Re: Revised Incremental Update draft

Wendy Roome <w.roome@...>


Thanks for your comments. My responses in-line.

From: <yang.r.yang@...> on behalf of "Y. Richard Yang" <yry@...>
Date: Wed, September 23, 2015 at 16:04
To: Wendy Roome <w.roome@...>, alto-design <alto-design@...>, "alto-dev@..." <alto-dev@...>
Subject: Re: Revised Incremental Update draft

Here is some feedback:
- I liked the addition of the changes-since-00 section. It helps. I believe that it will be removed at the final stage.

Yes, I expected that. Do you think it is worth mentioning that in the section?

- Sec. 4.3: Why not use the empty event keep-alive. Does an empty event still indicate a keep alive? (xref target ) seems to be missing < 

Because the SSE specification recommends that as a keep-alive. From Section 8:

Legacy proxy servers are known to, in certain cases, drop HTTP connections after a short timeout. To protect against such proxy servers, authors can include a comment line (one starting with a ':' character) every 15 seconds or so.

I will expand Section 4.3 and say that SSE recommends sending a comment as a keep-alive every 15 seconds.

- Sec. 6: It looks to me that it is adding some command structure in the Update Stream Service. Does it help to say a few words on why in the bullet item about it in Sec. 3? Initially, I thought we assume a persistent connection setting where the client can continue to turn on and off the update streams by sending multiple requests in the same TCP connection. When reading the 3rd para of Sec. 6.3.2, it is not fully clear. Is it a new connection or the same connection? If a new connection, then due to load balancing, the request may not go to the same ALTO server. 

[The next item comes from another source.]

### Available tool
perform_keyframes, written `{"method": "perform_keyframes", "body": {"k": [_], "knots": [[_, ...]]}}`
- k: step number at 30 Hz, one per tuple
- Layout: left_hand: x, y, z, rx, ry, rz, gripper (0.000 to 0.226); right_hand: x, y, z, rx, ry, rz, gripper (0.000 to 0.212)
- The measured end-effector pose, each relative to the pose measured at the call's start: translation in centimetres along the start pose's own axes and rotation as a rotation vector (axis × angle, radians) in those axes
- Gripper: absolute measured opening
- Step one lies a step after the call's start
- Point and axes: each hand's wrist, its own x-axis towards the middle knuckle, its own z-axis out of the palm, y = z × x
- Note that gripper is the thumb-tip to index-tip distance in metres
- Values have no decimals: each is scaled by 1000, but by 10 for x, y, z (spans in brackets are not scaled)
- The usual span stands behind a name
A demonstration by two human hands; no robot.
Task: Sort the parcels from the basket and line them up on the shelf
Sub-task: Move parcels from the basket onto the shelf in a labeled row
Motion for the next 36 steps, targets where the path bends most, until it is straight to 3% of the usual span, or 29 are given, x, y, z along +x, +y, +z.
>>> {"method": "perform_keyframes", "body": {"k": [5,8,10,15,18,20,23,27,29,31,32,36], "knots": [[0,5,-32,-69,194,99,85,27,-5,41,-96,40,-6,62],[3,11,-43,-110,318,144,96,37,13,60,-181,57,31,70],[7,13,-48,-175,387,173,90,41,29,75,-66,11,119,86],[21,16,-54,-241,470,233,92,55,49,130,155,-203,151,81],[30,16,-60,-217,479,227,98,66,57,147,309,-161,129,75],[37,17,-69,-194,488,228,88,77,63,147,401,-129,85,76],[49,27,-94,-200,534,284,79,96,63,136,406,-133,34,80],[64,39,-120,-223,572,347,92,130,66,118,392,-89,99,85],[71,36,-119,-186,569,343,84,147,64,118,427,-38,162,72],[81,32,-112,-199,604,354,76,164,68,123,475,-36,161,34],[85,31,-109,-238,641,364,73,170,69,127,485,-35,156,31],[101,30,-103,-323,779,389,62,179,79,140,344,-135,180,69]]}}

The stop-updates request is on a new HTTP connection. I will try to make that clearer.

I would have loved to send the stop-updates on the same stream. But I don't think that is compatible with HTTP 1.1. The de-facto convention is that the client sends all its data first, then the server sends its response. While the HTTP 1.1 spec might let us squeak around that, I think most HTTP client libraries and HTTP server frameworks enforce that convention, so a client or server might have to do their own HTTP implementation. That would make it much harder to adopt the extension.

As for a load-balanced server pool, the server which gets the stop-updates request is responsible for forwarding it to the appropriate server. For example, the stream-id could have the id of the specific server. The server which gets stop-updates simply sends a side-channel cease-and-desist order to the server handling the update stream, and then replies to the client. Note that this is a simple reply, not a HTTP redirect or some sort of TCP reconnection.

- Sec. 6.3: a small typo "stop-update" -> "stop-updates" in the third paragraph. Also, it uses a default all semantics. Thinking a bit about it, I tied "ls" under a directory. It shows all. But "rm" says that it is an error. Another piece of thought. I wonder if SSE itself does not have a command structure. 

Fixed the typo.

If you want to follow UNIX conventions, we would
    { "stop-updates": ["*"] }
to stop all updates. But that means a server cannot use * as a resource id (granted, I doubt that will bother anyone). Also, I suspect most users will want to stop all updates. I included the selective-stop for logical completeness.

So I have no problem with an empty array meaning stop-all.

I have not seen anything defining a command structure on top of SSE.